7 Ocak 2010 Perşembe

beklenti

Beklentilerimizin kurbanı olduğumuz sürece yalnızız. Bir çift tanırdım geçmişte birbirlerini yer durulardı. Aslında tek niyetleri birbirlerini ( iyi tanıyor olsalar bile) birbirlerini iyi tanımaktı. Bütün yaşamlarını birbirlerine entegre etmiş yalnızca birbirlerini düşünür birbirlerini besler birbirleriyle sevişir birbirlerini dinlerlerdi. Beklentileri o kadar büyüktü ki çevrelerindeki insanlar bunun yapay bir duygu olduğunu bilmelerine rağmen tek kelime bile edemiyorlardı. Böyle bir vaziyette kendilerini dışarıya açmak konusunda çok tereddüt içindelerdi. Tek beklentileri -ki bu büyük bir beklentiydi- birbirlerinin olmaktı. Ardından ben –anlatıcı- hariç etraflarında kimsenin kalmadığını anladılar. İşte o an bayan kişisi anladı ki yanlış bir yol bu yol. Erkek kişisi daha duygusal ve daha ağır bir melankoliye sahipti. Bu yüzden o hala birbirlerinin birbirlerine yetebileceğini ve gerisinin yalan olduğunu söylerdi bana. Halbuki artık bayan kişisi artık böyle düşünmüyordu. Ve kaçınılmaz son artık ciddi manada kaçınılmazdı. Bayan kişisi olayın daha da vahimleşmesini engellemek istediğinden ilişkide erkek kişisini yalnız bırakma kararı aldı. Ve asıl olay buradan sonra başladı:



- Dünya beni bu kadar yorarken neden sen yoksun?
-Yanlış bir cümle oldu sevgilim.

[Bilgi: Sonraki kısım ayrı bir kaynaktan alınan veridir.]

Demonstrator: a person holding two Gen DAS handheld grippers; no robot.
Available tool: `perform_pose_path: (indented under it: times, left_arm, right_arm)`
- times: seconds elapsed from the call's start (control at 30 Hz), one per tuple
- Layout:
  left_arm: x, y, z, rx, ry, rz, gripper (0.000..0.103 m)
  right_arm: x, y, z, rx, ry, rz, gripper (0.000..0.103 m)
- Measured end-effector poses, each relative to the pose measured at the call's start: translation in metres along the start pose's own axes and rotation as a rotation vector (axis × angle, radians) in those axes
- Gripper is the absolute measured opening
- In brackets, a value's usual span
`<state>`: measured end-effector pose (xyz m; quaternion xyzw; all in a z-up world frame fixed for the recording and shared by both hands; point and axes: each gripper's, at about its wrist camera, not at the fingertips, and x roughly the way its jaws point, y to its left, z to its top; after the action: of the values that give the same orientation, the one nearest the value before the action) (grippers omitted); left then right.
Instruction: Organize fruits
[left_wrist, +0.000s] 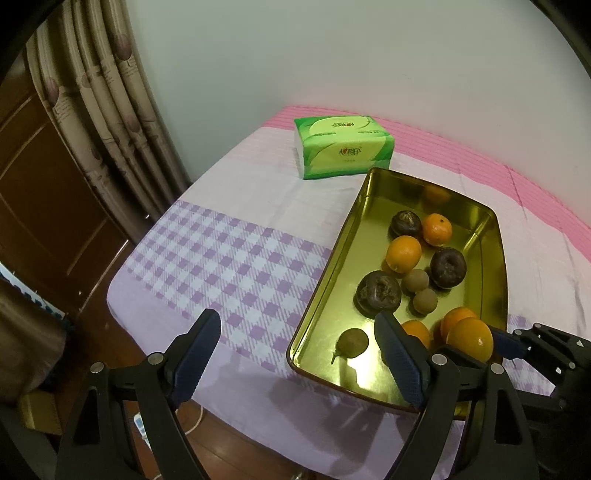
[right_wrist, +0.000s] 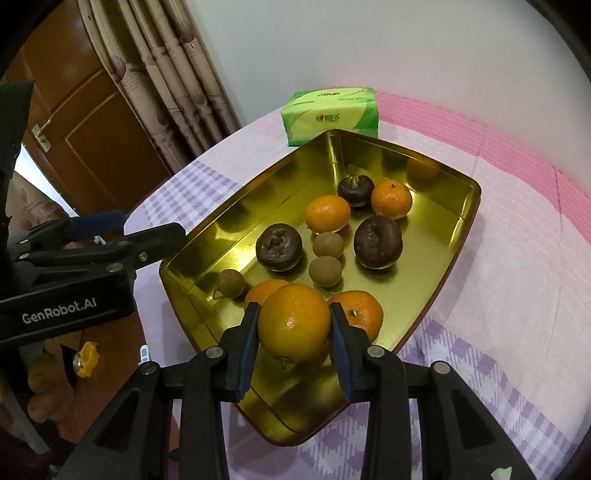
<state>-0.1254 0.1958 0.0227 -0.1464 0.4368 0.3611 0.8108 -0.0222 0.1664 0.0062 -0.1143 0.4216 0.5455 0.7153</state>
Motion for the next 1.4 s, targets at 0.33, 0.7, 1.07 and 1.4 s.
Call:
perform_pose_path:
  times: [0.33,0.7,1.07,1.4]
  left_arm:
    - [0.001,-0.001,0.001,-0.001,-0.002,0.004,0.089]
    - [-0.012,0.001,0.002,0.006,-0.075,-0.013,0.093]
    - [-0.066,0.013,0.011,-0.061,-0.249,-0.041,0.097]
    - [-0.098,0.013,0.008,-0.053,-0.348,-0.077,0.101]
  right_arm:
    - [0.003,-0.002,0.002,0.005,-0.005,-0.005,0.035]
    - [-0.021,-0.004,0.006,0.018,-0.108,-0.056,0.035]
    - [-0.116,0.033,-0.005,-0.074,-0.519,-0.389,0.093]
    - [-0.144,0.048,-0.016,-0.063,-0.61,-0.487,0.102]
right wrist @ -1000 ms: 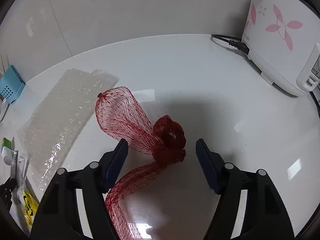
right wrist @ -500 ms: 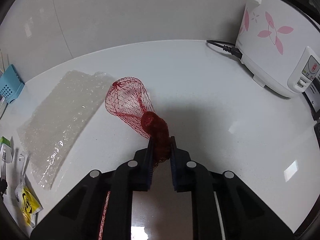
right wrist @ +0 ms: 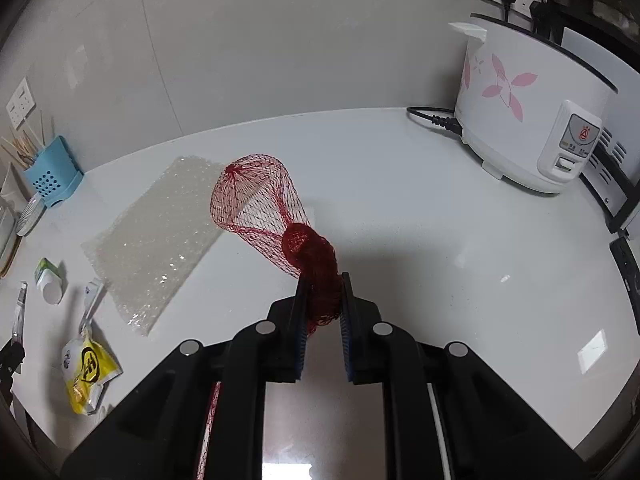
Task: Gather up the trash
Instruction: 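Carry the tube and red net down over the wastebasket with both tools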
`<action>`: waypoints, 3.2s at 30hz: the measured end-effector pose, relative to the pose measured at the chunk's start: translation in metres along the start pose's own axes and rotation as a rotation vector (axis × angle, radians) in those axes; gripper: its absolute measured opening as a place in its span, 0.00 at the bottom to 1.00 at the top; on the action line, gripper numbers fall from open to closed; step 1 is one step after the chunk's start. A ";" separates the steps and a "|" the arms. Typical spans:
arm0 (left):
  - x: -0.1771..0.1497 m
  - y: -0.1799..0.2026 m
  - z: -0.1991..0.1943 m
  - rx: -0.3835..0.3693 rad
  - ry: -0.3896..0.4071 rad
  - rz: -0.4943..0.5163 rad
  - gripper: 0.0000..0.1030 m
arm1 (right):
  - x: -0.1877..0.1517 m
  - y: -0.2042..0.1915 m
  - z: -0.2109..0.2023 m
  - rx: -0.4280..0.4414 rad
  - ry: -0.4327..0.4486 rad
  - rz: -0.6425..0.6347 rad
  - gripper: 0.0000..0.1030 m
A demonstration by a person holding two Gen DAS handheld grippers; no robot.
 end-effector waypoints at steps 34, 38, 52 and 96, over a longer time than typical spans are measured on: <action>-0.135 0.024 -0.154 -0.104 0.173 -0.070 0.18 | -0.166 -0.052 -0.207 0.169 0.286 -0.113 0.13; -0.161 0.029 -0.167 -0.126 0.185 -0.067 0.18 | -0.196 -0.053 -0.215 0.184 0.302 -0.123 0.13; -0.258 0.047 -0.160 -0.170 0.190 -0.082 0.18 | -0.299 -0.042 -0.204 0.212 0.282 -0.147 0.13; -0.446 0.113 0.141 -0.167 -0.261 -0.048 0.18 | -0.504 0.007 0.125 0.088 -0.257 -0.035 0.13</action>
Point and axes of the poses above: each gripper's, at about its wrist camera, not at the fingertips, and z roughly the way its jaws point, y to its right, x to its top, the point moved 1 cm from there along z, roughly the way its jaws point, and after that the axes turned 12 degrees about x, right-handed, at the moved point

Senin ve benim dünyamız zaten birbirimizden oluşuyor. Bu durumda aldığım karar da düşünülürse benim olmamam gayet doğal değil mi?
-( Kararsız bir ifadeyle) Beni anlamıyorsun sensiz yaşayamam!!!
-(Kararlı bir ifadeyle) İşte benim de anlatmaya çalıştığım olay tam olarak bu… Biz sadece dünyayı birbirimiz olarak görüyoruz sevgilim. Bu yüzden bu ilişkinin sonu gelmeli…
-(Üzgün bir ifadeyle) Senden nefret etmemi sağlamaya çalışıyorsan boşa uğraşma beceremezsin.
-(Yavaş yavaş sinirlenerek) Bu ilişkinin sonu geldi…


Dedi ve gitti…


Aylar sonra erkek kişisi hayatını düzene sokmak konusunda inatçılık yaptığından artık bayan kişisine göre daha güçlüydü. Bayan kişisinin anlatmaya çalıştığı olguyu kavramış bunun doğrultusunda yola devam etme kararı almıştı. Ve başarmıştı da. Lakin bayan kişisi bu kadar başarılı değildi. Kendisini muazzam bir boşlukta hissediyor uygulamaya çalıştığı düşüncenin doğruluğu konusunda şüphesi olmasa da uygulama konusunda sorunlar yaşıyordu.

-Yavaş yavaş ölüyorum.
dedi bana. Ve de dediğini yaptı. Sessiz ve kimsesiz bir şekilde kendisini geçmişte hayatının en güzel dakikalarını yaşadığı odada asmıştı. Dayanıksız kalmıştı. Kendi beklentilerinin değişmesi beklentisinin peşinden ölüp gitmişti.

-Bunu anlamaya çalışmak beni yoruyor.

dedi bana erkek kişisi ve ne yazık ki başa dönmüştü. Evet bayan kişisinin düşündüğü mantığı kendisi uygulamada başarmıştı lakin bu seferde bunu ona aşılayan idolün bu hale gelip acınası bir şekilde onları terk etmesi onu yoruyordu. Anlam veremiyordu bu beklenti çarpıklığına.

-Beklentilerimizin kurbanı olduğumuz sürece yalnızız.

dedi bana bir gün ve bende bu yazıyı yazdım… G.K.